Below are lines of data, and only some are wanted. Please repeat exactly those from the line that has "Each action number" through the line that has "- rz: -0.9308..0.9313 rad".

▶ [MATERIAL PROVIDED]:
▬▬▬▬▬▬
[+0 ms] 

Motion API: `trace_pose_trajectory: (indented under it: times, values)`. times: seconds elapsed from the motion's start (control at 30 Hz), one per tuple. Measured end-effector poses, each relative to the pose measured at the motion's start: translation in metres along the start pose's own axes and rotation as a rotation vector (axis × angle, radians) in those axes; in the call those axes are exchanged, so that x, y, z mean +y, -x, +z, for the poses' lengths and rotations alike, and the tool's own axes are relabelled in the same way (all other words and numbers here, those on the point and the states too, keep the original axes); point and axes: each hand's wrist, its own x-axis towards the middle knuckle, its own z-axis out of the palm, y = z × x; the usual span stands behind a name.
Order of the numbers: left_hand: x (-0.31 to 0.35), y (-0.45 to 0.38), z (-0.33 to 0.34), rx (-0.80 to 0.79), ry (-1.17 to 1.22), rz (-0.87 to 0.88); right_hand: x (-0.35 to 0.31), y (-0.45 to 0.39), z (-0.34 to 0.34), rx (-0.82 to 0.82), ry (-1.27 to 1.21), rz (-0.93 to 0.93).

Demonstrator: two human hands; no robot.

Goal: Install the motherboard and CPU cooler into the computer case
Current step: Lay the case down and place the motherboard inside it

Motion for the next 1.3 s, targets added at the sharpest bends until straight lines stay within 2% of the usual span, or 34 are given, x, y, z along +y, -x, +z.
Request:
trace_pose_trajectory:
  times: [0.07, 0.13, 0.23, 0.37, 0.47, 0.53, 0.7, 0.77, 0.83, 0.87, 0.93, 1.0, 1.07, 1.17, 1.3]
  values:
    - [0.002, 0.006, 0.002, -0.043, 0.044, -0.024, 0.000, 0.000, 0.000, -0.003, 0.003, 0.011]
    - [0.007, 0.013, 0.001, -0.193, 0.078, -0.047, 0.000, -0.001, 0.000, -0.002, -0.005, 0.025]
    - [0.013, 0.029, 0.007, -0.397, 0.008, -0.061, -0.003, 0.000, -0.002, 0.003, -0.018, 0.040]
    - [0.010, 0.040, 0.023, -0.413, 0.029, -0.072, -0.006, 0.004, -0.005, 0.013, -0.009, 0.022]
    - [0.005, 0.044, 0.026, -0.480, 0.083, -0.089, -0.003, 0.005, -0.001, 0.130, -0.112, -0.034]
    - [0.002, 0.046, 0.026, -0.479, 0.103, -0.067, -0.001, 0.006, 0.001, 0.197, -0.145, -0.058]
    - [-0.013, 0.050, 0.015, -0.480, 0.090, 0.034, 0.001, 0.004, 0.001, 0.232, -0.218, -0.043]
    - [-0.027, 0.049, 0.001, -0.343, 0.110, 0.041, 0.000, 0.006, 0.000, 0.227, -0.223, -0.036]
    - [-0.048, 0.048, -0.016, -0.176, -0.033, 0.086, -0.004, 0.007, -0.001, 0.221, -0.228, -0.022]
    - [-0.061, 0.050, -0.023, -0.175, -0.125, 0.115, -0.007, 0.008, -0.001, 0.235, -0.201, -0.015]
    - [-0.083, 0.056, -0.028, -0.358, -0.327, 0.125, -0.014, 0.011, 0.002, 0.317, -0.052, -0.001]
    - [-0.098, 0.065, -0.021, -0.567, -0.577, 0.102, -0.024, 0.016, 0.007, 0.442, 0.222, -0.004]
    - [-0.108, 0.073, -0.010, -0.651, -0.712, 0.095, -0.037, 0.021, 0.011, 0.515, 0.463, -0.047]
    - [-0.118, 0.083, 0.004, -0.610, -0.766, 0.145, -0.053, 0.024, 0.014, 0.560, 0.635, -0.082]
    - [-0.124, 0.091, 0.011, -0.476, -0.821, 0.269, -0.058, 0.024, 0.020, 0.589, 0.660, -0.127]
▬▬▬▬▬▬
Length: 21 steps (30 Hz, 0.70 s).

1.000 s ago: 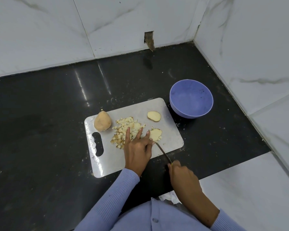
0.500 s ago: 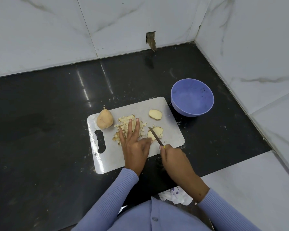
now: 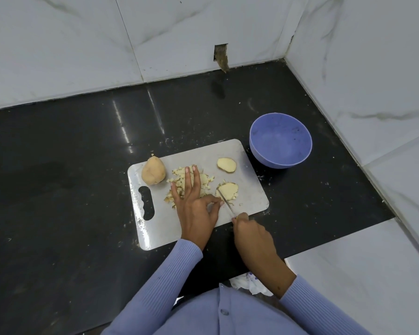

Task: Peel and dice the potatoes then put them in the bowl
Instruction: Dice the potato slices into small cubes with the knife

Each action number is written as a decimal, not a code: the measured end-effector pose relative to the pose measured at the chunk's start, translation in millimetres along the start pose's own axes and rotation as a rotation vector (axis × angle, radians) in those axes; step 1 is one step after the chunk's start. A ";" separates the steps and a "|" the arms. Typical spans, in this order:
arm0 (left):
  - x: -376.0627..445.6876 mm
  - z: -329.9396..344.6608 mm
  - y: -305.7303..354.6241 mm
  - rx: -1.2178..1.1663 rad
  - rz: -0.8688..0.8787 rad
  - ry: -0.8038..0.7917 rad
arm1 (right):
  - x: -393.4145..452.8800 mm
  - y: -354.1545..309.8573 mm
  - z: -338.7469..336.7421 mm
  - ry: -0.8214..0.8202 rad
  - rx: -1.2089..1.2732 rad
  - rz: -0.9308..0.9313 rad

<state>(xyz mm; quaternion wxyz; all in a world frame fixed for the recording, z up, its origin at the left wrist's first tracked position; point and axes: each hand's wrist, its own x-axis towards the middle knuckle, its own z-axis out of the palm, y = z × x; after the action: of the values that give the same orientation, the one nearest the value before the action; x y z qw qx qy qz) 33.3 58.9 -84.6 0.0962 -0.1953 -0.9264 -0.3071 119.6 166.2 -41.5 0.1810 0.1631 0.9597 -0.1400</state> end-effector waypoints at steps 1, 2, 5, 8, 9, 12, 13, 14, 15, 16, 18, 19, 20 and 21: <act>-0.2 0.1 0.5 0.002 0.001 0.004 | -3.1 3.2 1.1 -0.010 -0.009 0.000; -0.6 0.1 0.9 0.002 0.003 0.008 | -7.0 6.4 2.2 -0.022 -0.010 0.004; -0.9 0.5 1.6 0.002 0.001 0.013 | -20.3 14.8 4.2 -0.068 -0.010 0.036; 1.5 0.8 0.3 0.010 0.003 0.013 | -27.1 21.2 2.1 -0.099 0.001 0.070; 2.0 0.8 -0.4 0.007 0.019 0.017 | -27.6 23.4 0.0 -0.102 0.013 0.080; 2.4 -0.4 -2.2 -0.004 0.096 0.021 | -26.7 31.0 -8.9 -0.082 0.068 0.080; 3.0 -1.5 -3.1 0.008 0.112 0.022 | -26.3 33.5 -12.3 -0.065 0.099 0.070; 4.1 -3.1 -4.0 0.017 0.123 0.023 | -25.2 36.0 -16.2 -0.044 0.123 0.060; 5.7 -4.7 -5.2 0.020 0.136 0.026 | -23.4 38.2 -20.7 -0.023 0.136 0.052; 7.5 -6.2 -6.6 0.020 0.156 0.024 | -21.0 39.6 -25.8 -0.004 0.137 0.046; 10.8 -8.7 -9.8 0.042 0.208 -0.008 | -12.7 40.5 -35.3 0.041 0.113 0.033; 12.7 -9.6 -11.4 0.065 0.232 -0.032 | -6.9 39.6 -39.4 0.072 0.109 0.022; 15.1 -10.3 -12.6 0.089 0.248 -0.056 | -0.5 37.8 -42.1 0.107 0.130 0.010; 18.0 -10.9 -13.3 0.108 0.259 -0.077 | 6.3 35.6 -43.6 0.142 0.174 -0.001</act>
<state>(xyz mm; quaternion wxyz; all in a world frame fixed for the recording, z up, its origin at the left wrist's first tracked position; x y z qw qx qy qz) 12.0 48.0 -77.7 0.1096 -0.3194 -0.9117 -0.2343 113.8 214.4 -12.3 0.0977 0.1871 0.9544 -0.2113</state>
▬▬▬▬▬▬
▶ [ANSWER TO THIS PROBLEM]:
Each action number is written as a decimal, not a code: the measured end-effector pose relative to the pose measured at the chunk's start, translation in millimetres along the start pose's own axes and rotation as a rotation vector (axis × angle, radians) in those axes; step 1 is one step after the chunk's start. A ";" separates the steps and a "|" the arms. Typical spans, in this order:
arm0 (left):
  - x: -376.0627..445.6876 mm
  - z: -329.9396..344.6608 mm
  - y: -305.7303..354.6241 mm
  - rx: -1.2178..1.1663 rad
  - rz: -0.8688..0.8787 rad
  - ry: -0.8038..0.7917 rad
arm1 (right):
  - x: -393.4145..452.8800 mm
  - y: -354.1545..309.8573 mm
  - z: -338.7469..336.7421 mm
  - ry: -0.8214..0.8202 rad
  - rx: -1.2089..1.2732 rad
  - rz: -0.9308..0.9313 rad

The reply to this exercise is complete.